How many lines in the data below contain the string "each"? Answer with the number only.
-------- Dataset extract
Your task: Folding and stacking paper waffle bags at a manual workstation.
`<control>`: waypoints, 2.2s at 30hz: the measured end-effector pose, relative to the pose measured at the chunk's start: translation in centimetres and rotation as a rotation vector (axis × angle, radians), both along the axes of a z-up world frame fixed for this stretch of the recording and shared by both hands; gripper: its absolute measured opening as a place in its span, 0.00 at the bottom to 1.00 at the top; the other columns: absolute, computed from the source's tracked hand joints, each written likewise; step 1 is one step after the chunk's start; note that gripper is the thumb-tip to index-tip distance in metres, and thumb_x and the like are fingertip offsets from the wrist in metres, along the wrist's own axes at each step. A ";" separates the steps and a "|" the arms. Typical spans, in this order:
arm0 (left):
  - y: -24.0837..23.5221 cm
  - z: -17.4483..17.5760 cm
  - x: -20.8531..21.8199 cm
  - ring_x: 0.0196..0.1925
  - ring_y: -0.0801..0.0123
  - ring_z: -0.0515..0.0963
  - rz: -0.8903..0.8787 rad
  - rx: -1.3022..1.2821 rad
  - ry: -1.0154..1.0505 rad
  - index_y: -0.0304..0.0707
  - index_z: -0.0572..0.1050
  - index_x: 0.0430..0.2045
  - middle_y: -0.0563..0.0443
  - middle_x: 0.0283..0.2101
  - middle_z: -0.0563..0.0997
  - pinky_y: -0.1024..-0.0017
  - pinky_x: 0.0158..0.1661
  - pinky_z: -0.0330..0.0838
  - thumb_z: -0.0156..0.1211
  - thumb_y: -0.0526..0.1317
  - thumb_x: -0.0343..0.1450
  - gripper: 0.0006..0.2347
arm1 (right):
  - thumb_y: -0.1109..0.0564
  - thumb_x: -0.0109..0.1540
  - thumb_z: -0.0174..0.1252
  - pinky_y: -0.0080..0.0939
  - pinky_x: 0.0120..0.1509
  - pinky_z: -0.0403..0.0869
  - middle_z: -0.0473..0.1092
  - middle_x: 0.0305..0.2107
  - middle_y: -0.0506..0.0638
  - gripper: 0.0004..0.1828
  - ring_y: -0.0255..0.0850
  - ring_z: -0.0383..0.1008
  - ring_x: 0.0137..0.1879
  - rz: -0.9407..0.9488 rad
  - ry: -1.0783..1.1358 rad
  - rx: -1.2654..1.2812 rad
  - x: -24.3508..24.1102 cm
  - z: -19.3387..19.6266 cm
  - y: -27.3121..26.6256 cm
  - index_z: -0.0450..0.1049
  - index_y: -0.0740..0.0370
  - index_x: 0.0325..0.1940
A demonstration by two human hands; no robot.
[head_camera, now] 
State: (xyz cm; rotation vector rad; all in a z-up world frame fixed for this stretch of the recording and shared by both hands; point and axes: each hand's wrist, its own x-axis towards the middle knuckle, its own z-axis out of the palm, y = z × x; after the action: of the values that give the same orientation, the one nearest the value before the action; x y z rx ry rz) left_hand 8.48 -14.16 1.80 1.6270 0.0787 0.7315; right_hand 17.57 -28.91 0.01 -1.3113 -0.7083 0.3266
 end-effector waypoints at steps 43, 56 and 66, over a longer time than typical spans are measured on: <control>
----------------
_Result_
2